◆ **ABOUT THIS EXERCISE**:
Copy the data that appears below exactly. Drop the pictures.

◆ **RECORDS**:
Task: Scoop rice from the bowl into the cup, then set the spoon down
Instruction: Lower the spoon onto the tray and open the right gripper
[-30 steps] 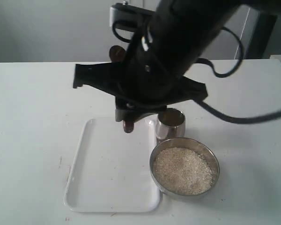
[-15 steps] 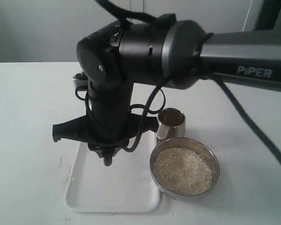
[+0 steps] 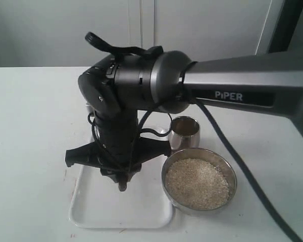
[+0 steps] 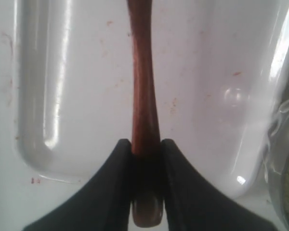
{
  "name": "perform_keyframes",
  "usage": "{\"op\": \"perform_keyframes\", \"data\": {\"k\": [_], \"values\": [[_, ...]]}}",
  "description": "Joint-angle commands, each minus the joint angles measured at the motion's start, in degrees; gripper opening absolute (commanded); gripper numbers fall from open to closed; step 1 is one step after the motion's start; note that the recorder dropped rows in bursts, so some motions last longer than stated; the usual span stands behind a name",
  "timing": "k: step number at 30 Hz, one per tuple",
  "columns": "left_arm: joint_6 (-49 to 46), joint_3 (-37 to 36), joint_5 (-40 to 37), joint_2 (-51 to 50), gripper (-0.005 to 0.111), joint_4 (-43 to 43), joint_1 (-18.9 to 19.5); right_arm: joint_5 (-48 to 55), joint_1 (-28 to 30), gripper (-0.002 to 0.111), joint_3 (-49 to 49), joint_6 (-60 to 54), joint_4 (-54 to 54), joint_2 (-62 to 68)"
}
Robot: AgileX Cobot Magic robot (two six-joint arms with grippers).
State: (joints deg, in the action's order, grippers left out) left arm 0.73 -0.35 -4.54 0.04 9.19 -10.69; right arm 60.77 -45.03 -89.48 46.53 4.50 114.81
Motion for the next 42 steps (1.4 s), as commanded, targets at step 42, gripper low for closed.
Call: {"op": "perform_keyframes", "data": {"k": [42], "values": [[0.33,0.35,0.17,-0.04,0.014,0.59,-0.06,-0.17,1.78,0.000,0.22,-3.04,-3.32,6.42]]}}
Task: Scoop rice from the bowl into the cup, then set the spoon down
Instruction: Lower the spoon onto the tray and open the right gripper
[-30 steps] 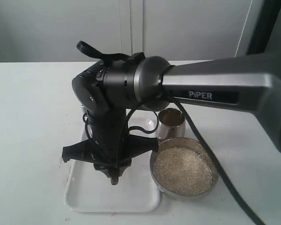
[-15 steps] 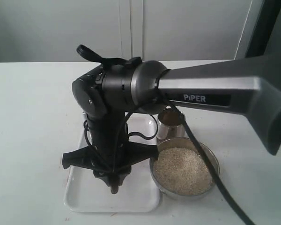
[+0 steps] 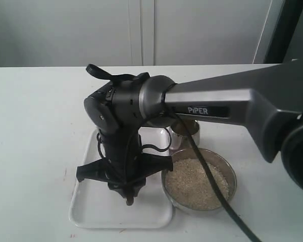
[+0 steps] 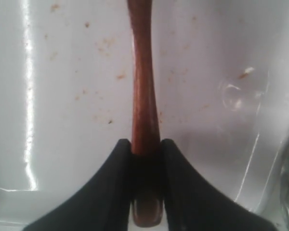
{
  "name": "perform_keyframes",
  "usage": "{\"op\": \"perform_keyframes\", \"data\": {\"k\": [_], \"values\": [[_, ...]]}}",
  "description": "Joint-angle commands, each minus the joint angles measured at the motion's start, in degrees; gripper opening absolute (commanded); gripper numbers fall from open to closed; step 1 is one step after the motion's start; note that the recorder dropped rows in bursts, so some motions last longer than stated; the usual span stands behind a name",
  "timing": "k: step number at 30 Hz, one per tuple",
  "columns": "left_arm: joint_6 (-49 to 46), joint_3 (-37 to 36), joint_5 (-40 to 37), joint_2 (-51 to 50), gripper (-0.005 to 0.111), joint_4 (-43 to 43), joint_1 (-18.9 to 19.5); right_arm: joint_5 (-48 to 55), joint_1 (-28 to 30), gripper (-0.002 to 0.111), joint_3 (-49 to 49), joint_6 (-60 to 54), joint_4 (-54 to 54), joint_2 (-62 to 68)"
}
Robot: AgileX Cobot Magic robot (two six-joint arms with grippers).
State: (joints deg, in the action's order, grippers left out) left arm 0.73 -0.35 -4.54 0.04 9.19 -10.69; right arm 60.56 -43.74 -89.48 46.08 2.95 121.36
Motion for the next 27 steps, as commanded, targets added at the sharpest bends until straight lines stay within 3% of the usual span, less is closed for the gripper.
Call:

◆ **TASK RESULT**:
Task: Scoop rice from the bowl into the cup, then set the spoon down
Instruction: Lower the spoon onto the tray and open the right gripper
[-30 steps] 
[-15 steps] 
[+0 steps] 
[+0 steps] 
{
  "name": "perform_keyframes",
  "usage": "{\"op\": \"perform_keyframes\", \"data\": {\"k\": [_], \"values\": [[_, ...]]}}",
  "description": "Joint-angle commands, each minus the joint angles measured at the motion's start, in degrees; gripper opening absolute (commanded); gripper numbers fall from open to closed; step 1 is one step after the motion's start; note that the recorder dropped rows in bursts, so some motions last longer than stated; the usual span stands behind a name",
  "timing": "k: step number at 30 Hz, one per tuple",
  "columns": "left_arm: joint_6 (-49 to 46), joint_3 (-37 to 36), joint_5 (-40 to 37), joint_2 (-51 to 50), gripper (-0.005 to 0.111), joint_4 (-43 to 43), joint_1 (-18.9 to 19.5); right_arm: joint_5 (-48 to 55), joint_1 (-28 to 30), gripper (-0.002 to 0.111), joint_3 (-49 to 49), joint_6 (-60 to 54), joint_4 (-54 to 54), joint_2 (-62 to 68)"
}
Robot: AgileX Cobot Magic robot (two six-joint arms with grippers).
State: (joints deg, in the action's order, grippers left out) left arm 0.73 -0.35 -4.54 0.04 9.19 -10.69; right arm 60.77 -45.03 -89.48 46.53 4.50 114.81
Motion for the next 42 steps (1.4 s), as commanded, targets at step 42, gripper low for closed.
Call: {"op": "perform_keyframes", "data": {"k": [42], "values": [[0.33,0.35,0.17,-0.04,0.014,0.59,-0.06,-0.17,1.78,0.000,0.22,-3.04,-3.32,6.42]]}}
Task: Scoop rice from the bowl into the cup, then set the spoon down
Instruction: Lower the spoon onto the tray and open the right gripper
[-30 steps] 
[-15 steps] 
[+0 steps] 
[+0 steps] 
{
  "name": "perform_keyframes",
  "usage": "{\"op\": \"perform_keyframes\", \"data\": {\"k\": [_], \"values\": [[_, ...]]}}",
  "description": "Joint-angle commands, each minus the joint angles measured at the motion's start, in degrees; gripper opening absolute (commanded); gripper numbers fall from open to closed; step 1 is one step after the motion's start; note that the recorder dropped rows in bursts, so some motions last longer than stated; the usual span stands behind a name",
  "timing": "k: step number at 30 Hz, one per tuple",
  "columns": "left_arm: joint_6 (-49 to 46), joint_3 (-37 to 36), joint_5 (-40 to 37), joint_2 (-51 to 50), gripper (-0.005 to 0.111), joint_4 (-43 to 43), joint_1 (-18.9 to 19.5); right_arm: joint_5 (-48 to 55), joint_1 (-28 to 30), gripper (-0.002 to 0.111), joint_3 (-49 to 49), joint_6 (-60 to 54), joint_4 (-54 to 54), joint_2 (-62 to 68)"
}
Robot: AgileX Cobot Magic robot (two six-joint arms with grippers).
State: (joints deg, in the action's order, grippers left out) left arm 0.73 -0.35 -4.54 0.04 9.19 -10.69; right arm 60.56 -43.74 -89.48 46.08 2.95 121.36
Motion for the next 27 steps, as commanded, targets added at the sharpest bends until straight lines stay within 3% of the usual span, less is closed for the gripper.
Call:

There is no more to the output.